***** Supplied information

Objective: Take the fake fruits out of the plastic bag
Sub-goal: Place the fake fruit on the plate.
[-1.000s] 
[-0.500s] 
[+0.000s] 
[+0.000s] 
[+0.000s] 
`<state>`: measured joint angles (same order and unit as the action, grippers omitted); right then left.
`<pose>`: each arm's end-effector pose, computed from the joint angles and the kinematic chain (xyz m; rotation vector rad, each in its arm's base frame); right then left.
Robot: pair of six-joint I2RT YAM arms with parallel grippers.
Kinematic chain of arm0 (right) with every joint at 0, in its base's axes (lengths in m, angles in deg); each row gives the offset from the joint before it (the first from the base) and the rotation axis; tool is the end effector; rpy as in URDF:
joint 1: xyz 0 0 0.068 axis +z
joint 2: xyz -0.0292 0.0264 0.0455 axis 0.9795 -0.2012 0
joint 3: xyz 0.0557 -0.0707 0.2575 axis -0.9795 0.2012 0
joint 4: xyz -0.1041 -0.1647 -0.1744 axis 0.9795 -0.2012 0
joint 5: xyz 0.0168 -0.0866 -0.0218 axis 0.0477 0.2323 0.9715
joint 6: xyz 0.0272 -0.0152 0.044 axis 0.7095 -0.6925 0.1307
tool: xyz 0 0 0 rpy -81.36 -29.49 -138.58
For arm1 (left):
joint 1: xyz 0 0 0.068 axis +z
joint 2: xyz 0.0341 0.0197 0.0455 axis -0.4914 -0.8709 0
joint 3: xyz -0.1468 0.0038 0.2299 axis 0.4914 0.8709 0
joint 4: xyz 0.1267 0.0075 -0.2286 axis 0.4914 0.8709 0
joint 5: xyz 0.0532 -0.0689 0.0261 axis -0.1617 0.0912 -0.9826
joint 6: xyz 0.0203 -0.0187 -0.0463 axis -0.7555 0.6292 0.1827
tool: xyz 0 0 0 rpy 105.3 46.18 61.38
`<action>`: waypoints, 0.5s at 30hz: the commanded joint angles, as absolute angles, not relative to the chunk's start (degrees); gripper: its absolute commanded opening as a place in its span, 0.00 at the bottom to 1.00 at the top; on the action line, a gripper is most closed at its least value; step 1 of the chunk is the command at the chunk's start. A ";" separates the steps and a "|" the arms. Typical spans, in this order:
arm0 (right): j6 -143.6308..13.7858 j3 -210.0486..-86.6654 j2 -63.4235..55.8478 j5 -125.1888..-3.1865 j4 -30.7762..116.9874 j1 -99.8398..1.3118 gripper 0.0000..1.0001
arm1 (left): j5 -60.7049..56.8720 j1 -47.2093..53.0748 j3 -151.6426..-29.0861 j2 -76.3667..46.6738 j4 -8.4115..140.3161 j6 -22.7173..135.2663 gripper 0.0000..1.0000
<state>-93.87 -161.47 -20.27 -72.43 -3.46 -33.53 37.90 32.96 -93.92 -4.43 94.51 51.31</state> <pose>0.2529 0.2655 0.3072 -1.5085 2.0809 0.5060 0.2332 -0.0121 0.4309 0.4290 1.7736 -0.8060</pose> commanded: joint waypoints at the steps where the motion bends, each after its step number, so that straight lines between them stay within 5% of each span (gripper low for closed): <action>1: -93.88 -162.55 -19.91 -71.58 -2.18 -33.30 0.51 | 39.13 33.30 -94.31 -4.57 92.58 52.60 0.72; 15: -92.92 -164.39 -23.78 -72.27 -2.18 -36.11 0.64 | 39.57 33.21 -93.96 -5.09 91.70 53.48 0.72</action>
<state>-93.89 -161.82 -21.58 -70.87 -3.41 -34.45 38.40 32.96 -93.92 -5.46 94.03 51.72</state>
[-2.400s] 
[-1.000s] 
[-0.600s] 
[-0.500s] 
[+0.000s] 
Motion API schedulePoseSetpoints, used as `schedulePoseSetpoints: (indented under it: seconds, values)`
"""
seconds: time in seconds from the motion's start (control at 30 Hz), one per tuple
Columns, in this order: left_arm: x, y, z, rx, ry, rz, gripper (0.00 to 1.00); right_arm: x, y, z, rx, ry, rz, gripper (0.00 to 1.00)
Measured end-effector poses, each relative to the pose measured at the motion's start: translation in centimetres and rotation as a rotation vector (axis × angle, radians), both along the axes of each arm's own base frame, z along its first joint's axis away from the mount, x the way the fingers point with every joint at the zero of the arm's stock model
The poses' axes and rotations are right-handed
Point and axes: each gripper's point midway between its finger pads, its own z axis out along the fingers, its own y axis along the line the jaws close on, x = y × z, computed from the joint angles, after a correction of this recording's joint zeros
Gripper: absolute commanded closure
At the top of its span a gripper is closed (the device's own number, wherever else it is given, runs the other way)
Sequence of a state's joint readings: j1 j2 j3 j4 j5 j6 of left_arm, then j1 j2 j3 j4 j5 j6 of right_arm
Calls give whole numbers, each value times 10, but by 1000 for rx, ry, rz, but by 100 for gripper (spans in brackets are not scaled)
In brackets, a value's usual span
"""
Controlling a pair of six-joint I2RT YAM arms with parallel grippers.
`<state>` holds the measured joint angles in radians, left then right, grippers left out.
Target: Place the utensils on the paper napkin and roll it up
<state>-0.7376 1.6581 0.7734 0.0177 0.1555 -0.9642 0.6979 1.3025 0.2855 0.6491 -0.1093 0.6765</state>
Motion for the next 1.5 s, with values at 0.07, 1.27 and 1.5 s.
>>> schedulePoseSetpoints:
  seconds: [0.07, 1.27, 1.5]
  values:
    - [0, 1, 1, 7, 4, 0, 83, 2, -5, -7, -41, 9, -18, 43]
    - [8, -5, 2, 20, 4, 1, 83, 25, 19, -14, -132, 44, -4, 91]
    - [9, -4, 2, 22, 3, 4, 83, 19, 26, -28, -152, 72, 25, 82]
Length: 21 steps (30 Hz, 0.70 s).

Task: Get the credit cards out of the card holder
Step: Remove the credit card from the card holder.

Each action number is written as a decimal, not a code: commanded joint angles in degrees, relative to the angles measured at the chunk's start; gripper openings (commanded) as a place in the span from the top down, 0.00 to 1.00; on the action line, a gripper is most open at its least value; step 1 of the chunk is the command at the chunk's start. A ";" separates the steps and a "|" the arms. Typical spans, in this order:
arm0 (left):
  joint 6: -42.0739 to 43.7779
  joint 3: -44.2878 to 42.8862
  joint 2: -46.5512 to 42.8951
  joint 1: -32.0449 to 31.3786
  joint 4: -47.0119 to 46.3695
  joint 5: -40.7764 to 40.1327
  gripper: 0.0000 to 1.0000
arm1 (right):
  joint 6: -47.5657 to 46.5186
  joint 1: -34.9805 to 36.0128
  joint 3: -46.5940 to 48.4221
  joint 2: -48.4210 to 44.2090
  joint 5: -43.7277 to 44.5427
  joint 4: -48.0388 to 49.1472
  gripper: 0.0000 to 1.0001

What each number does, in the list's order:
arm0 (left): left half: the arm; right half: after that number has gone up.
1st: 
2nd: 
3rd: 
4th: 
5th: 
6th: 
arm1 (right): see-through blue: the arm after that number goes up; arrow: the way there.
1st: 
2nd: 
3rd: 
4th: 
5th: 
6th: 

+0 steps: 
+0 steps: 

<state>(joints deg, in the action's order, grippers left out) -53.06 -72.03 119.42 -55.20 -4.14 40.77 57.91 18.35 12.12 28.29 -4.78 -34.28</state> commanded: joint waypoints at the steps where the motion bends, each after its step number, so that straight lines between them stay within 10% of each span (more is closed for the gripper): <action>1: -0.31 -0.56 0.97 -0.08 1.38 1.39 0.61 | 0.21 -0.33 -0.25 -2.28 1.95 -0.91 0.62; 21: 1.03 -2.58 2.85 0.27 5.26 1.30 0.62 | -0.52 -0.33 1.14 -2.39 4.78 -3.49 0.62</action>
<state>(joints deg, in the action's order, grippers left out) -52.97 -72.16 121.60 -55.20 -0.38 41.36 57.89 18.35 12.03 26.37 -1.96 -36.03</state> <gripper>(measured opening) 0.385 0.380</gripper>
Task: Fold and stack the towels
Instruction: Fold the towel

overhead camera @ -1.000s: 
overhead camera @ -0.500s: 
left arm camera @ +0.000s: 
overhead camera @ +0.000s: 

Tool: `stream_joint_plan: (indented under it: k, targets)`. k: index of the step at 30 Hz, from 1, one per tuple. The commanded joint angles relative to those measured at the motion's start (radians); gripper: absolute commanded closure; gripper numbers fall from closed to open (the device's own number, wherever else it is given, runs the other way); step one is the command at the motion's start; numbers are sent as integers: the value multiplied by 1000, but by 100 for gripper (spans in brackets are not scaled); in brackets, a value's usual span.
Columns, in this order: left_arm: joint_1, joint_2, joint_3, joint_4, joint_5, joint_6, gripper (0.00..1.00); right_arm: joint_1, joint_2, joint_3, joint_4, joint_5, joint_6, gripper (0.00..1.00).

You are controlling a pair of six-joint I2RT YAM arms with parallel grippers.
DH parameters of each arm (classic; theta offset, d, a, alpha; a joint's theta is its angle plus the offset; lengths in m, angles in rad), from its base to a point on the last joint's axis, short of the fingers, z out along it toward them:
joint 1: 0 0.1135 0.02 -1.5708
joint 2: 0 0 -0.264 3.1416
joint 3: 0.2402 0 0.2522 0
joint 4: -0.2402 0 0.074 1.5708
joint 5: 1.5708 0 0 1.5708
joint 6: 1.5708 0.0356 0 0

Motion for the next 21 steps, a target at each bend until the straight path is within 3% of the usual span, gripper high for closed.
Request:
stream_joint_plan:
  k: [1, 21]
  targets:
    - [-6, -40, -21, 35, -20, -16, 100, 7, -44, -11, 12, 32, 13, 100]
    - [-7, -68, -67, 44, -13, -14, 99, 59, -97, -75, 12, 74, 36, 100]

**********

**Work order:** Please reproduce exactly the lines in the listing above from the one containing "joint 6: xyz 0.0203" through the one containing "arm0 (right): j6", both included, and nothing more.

**Response:**
joint 6: xyz 0.0203 -0.0187 -0.0463 axis -0.7555 0.6292 0.1827
tool: xyz 0 0 0 rpy 105.3 46.18 61.38
`<action>`: waypoints, 0.5s at 30hz: the commanded joint angles, as absolute angles, not relative to the chunk's start (degrees); gripper: its absolute commanded opening as a place in its span, 0.00 at the bottom to 1.00 at the top; on the action line, a gripper is most closed at its least value; step 1 of the chunk is the command at the chunk's start. A ";" separates the steps and a "|" the arms. Typical spans, in this order:
arm0 (right): j6 -143.6308..13.7858 j3 -210.0486..-86.6654 j2 -63.4235..55.8478 j5 -125.1888..-3.1865 j4 -30.7762..116.9874 j1 -99.8398..1.3118 gripper 0.0000..1.0001

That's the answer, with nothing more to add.